→ **Data shown**
*** Block opens ***

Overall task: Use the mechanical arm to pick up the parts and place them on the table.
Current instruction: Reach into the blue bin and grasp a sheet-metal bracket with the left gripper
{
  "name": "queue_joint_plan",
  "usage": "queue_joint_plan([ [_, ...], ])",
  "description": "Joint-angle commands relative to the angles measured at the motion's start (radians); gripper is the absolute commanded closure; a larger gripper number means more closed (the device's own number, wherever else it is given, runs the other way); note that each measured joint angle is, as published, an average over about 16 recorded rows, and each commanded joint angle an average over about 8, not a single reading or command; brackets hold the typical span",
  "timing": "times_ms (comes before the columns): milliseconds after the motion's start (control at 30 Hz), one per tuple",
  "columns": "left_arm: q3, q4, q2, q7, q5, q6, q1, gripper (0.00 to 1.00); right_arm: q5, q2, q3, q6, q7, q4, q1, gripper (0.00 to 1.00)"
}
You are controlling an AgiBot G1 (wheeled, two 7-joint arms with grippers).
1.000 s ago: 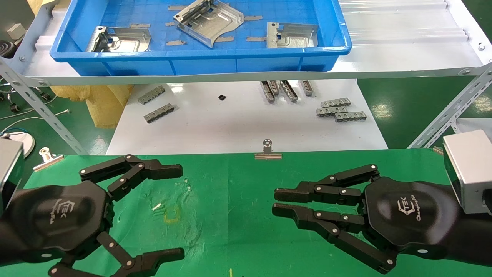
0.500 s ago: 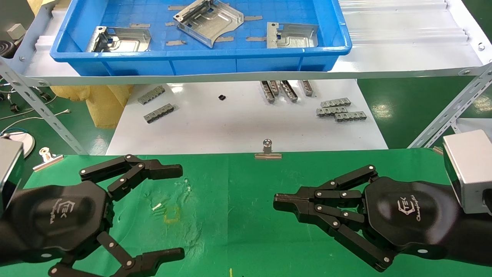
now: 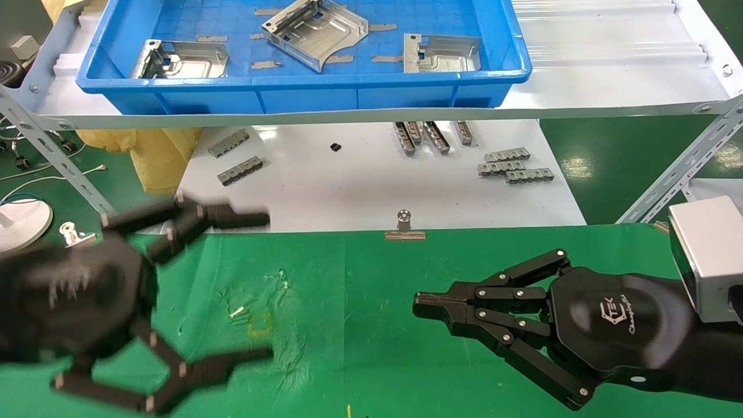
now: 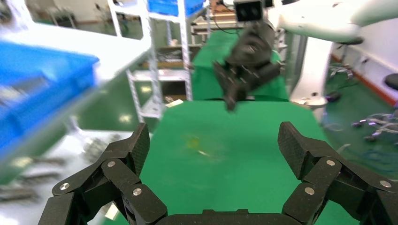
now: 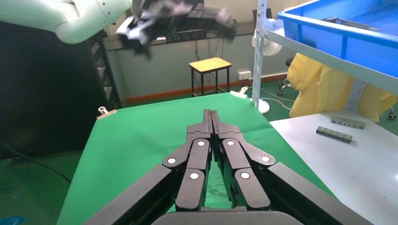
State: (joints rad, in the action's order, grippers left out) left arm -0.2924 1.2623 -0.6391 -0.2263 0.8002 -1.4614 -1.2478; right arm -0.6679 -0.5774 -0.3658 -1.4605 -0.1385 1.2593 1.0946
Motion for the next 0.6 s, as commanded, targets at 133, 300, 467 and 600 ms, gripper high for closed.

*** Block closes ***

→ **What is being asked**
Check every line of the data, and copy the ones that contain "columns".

→ **Response area**
  "timing": "times_ms (comes before the columns): milliseconds after the motion's start (control at 30 Hz), one per tuple",
  "columns": "left_arm: q3, q4, q2, q7, q5, q6, q1, gripper (0.00 to 1.00); right_arm: q5, q2, q3, q6, q7, q4, q1, gripper (0.00 to 1.00)"

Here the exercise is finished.